La méthode EWF est actuellement une méthode très répandue grâce à sa simplicité pour caractériser le comportement à rupture des matériaux ductiles, en particulier des films polymères minces ductiles. Cependant, il existe en pratique certaines limitations. La première limitation, abordée dans différentes études, porte sur la détermination de la gamme de longueurs du ligament. Généralement, la longueur minimale du ligament est fixée pour éviter la transition contrainte plane/déformation plane, mais le critère retenu dans le protocole sous-estime cette valeur. En outre, cette transition dépend de chaque type de matériau. Toutefois, dans le cas des films minces que nous avons étudiés, le choix de la gamme de ligament a surtout pour but d’éviter les effets de bord. Nous avons constaté que le critère proposé dans le protocole pour éviter les effets de bord et portant sur la longueur maximale est très sévère. La deuxième limitation de cette méthode est liée à la condition préalable de plastification complète du ligament avant la propagation de la fissure. Il semble que cette condition ne soit pas toujours nécessaire, comme l’a montré l’étude du PET. En revanche, on peut dire que la rupture doit être "suffisamment" ductile. Comme proposé dans la littérature par Martinez et al., nous avons mis en relation la faisabilité de l’essai EWF avec l’indice de ductilité du matériau. Cet indice est le rapport entre le déplacement à la rupture (lors de l’essai EWF) et la longueur du ligament. Pour les échantillons testés, il apparaît que l’indice de ductilité doit être compris entre de 0,15 à 1,5 pour que l’essai EWF soit exploitable.

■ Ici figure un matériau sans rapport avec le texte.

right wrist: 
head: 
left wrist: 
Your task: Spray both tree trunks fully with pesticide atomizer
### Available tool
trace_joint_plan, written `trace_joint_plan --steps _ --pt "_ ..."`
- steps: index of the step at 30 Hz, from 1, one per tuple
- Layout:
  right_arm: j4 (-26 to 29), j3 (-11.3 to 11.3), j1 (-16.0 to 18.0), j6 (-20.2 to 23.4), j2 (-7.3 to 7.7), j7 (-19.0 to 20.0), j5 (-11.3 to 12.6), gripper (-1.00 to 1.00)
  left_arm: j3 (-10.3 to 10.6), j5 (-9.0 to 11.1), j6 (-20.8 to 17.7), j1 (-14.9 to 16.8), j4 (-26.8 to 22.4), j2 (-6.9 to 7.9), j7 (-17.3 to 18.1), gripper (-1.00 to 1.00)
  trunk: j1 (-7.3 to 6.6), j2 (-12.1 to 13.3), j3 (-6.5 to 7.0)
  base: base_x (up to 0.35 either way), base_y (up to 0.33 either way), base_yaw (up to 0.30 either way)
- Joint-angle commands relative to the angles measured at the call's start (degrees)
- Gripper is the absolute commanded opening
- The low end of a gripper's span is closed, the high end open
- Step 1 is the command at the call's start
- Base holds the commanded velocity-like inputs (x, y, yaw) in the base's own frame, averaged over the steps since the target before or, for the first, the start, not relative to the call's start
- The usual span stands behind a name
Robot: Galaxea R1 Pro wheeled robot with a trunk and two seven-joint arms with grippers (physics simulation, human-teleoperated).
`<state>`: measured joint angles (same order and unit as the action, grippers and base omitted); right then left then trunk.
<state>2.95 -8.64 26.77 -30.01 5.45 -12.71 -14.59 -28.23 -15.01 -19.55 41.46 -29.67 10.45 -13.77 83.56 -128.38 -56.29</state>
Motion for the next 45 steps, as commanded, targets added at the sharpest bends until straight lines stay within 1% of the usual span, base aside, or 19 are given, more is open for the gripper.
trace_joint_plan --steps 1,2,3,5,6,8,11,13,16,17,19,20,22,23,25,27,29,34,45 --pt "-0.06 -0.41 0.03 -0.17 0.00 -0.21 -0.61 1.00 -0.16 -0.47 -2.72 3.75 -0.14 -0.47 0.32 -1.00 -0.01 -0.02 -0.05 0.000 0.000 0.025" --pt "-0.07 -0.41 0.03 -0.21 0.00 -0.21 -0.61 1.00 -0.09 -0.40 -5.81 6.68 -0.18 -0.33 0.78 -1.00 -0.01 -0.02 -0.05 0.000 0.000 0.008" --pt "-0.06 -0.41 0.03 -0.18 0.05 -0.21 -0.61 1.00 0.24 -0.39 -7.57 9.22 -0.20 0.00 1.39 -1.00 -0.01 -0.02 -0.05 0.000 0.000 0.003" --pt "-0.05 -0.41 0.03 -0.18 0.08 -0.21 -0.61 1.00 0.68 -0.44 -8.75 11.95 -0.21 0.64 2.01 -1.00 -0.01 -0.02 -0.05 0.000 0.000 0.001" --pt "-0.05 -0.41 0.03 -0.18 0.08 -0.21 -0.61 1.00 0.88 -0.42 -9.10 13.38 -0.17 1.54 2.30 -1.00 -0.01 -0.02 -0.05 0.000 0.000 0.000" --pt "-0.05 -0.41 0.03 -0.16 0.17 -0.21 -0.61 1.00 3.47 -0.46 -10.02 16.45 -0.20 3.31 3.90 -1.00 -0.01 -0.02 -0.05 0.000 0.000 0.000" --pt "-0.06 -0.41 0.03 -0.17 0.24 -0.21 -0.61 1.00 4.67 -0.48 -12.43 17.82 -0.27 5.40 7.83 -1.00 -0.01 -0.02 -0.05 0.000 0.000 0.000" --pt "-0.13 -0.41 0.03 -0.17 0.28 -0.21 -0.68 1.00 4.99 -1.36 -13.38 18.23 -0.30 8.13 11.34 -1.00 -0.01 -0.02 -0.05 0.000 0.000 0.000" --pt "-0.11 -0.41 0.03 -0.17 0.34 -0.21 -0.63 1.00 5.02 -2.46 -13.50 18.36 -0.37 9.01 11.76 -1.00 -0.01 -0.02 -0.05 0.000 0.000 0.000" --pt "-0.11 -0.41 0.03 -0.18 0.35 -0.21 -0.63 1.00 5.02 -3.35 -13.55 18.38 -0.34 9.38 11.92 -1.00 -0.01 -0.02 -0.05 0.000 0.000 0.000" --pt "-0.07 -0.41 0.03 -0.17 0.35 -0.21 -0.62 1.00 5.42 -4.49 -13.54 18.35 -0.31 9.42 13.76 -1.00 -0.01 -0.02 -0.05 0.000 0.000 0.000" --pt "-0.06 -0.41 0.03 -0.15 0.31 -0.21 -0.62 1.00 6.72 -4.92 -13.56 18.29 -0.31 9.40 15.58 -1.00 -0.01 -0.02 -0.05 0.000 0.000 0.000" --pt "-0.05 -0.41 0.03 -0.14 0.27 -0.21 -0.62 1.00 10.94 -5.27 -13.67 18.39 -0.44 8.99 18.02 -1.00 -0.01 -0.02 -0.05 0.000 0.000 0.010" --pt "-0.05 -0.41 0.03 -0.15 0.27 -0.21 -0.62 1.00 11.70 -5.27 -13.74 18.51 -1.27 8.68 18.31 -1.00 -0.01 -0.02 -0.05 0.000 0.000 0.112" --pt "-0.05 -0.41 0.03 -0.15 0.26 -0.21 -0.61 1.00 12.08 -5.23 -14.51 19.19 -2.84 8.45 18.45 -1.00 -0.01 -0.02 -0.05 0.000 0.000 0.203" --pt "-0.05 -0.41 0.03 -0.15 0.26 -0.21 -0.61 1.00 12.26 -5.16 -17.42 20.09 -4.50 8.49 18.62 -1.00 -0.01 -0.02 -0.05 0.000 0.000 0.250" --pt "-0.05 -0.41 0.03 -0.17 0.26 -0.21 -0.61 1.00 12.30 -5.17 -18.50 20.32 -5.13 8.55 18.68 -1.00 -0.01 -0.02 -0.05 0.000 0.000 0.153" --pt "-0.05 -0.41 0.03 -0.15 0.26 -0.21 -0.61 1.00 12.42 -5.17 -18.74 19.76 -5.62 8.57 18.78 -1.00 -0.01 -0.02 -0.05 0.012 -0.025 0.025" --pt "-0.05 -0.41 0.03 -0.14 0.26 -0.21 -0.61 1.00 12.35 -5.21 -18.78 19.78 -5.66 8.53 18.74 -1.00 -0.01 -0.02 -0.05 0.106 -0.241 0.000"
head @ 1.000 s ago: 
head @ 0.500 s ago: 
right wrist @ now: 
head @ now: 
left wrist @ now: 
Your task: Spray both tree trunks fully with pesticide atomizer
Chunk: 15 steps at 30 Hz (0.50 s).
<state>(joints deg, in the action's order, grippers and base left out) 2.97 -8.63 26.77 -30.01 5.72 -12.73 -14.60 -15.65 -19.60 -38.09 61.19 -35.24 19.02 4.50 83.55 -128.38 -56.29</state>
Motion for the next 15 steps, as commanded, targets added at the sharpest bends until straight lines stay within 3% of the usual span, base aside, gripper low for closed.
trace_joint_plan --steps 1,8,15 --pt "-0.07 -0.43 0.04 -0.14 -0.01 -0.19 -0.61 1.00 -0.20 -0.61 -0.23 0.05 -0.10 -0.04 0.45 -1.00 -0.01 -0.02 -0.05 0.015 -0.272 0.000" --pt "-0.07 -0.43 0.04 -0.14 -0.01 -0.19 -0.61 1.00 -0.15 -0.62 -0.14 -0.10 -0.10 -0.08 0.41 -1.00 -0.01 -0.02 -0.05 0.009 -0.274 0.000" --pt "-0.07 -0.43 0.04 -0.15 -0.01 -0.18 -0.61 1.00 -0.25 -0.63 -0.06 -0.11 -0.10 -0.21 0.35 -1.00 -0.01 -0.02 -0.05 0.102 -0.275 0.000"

En ce qui concerne le protocole utilisé dans cette étude, la forme DENT rectangulaire pour les échantillons est validée. La gamme de longueur du ligament s’étend de 5mm à 15mm. Ainsi, seuls les films polypropylène ne satisfont pas à la limitation de la ductilité. En revanche, les films polyéthylène, polyamide et poly(éthylène téréphtalate) sont de bons candidats pour la méthode EWF. L’analyse des résultats correspondant à ces différents matériaux sera présentée dans les chapitres suivants.

La signification physique des paramètres EWF, en particulier we est partiellement élucidée. Le paramètre we ne correspond pas à la résistance à l’amorçage de la propagation de la fissure. Ce paramètre comprend non seulement l’énergie de décohésion mais aussi une part de la déformation plastique qui intervient dans la zone de processus de rupture interne. Néanmoins, la méthode EWF reste un test adéquat permettant de comparer la réponse en rupture de différents films polymères

Dans la suite, nous avons décidé d’approfondir le rôle de la morphologie (l’orientation de la phase cristalline, le taux de cristallinité, la densité des molécules liens…) dans le film PET (chapitre IV) et l’influence de la présence de particules de renfort ("charges") dans différents nanocomposites à matrice polyéthylène et polyamide (chapitre V).